▶ _What to do_
Copy out the whole listing below exactly.

▶ _Data provided_
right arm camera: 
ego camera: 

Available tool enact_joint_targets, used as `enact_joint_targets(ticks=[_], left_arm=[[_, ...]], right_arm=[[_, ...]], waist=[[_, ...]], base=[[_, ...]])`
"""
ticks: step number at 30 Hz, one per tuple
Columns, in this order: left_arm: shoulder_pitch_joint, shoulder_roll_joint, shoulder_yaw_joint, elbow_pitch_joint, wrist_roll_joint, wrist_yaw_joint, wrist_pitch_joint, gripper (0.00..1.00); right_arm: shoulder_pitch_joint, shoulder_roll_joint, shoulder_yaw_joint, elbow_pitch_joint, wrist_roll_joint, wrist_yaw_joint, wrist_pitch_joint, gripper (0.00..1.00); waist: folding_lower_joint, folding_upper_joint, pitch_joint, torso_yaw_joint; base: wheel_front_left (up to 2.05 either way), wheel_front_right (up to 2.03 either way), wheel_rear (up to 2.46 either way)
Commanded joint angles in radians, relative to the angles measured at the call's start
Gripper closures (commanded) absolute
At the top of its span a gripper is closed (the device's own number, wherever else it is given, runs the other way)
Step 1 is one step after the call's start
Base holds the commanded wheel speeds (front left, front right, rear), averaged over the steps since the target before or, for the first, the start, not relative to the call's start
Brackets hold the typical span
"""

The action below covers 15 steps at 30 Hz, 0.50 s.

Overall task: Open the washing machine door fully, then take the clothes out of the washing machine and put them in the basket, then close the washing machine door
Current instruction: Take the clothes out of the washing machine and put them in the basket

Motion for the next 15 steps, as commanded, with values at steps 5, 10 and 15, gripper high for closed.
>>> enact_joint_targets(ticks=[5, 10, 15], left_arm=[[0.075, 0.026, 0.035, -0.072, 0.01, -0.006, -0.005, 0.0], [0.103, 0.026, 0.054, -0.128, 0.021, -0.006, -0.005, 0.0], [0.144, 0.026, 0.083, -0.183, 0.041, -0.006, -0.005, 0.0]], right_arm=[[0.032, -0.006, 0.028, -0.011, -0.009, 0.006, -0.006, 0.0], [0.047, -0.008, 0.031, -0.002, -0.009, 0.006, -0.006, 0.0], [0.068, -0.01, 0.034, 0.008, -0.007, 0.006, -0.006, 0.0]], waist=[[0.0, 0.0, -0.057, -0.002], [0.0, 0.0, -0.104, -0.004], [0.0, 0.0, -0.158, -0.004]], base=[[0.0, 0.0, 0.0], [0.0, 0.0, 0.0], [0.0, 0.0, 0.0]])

▶ _Task response_
right arm camera: 
ego camera: 

Available tool enact_joint_targets, used as `enact_joint_targets(ticks=[_], left_arm=[[_, ...]], right_arm=[[_, ...]], waist=[[_, ...]], base=[[_, ...]])`
"""
ticks: step number at 30 Hz, one per tuple
Columns, in this order: left_arm: shoulder_pitch_joint, shoulder_roll_joint, shoulder_yaw_joint, elbow_pitch_joint, wrist_roll_joint, wrist_yaw_joint, wrist_pitch_joint, gripper (0.00..1.00); right_arm: shoulder_pitch_joint, shoulder_roll_joint, shoulder_yaw_joint, elbow_pitch_joint, wrist_roll_joint, wrist_yaw_joint, wrist_pitch_joint, gripper (0.00..1.00); waist: folding_lower_joint, folding_upper_joint, pitch_joint, torso_yaw_joint; base: wheel_front_left (up to 2.05 either way), wheel_front_right (up to 2.03 either way), wheel_rear (up to 2.46 either way)
Commanded joint angles in radians, relative to the angles measured at the call's start
Gripper closures (commanded) absolute
At the top of its span a gripper is closed (the device's own number, wherever else it is given, runs the other way)
Step 1 is one step after the call's start
Base holds the commanded wheel speeds (front left, front right, rear), averaged over the steps since the target before or, for the first, the start, not relative to the call's start
Brackets hold the typical span
"""

The action below covers 15 steps at 30 Hz, 0.50 s.

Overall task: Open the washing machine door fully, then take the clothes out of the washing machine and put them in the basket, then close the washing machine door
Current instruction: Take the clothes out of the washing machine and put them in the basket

Motion for the next 15 steps, as commanded, with values at steps 5, 10 and 15, gripper high for closed.
>>> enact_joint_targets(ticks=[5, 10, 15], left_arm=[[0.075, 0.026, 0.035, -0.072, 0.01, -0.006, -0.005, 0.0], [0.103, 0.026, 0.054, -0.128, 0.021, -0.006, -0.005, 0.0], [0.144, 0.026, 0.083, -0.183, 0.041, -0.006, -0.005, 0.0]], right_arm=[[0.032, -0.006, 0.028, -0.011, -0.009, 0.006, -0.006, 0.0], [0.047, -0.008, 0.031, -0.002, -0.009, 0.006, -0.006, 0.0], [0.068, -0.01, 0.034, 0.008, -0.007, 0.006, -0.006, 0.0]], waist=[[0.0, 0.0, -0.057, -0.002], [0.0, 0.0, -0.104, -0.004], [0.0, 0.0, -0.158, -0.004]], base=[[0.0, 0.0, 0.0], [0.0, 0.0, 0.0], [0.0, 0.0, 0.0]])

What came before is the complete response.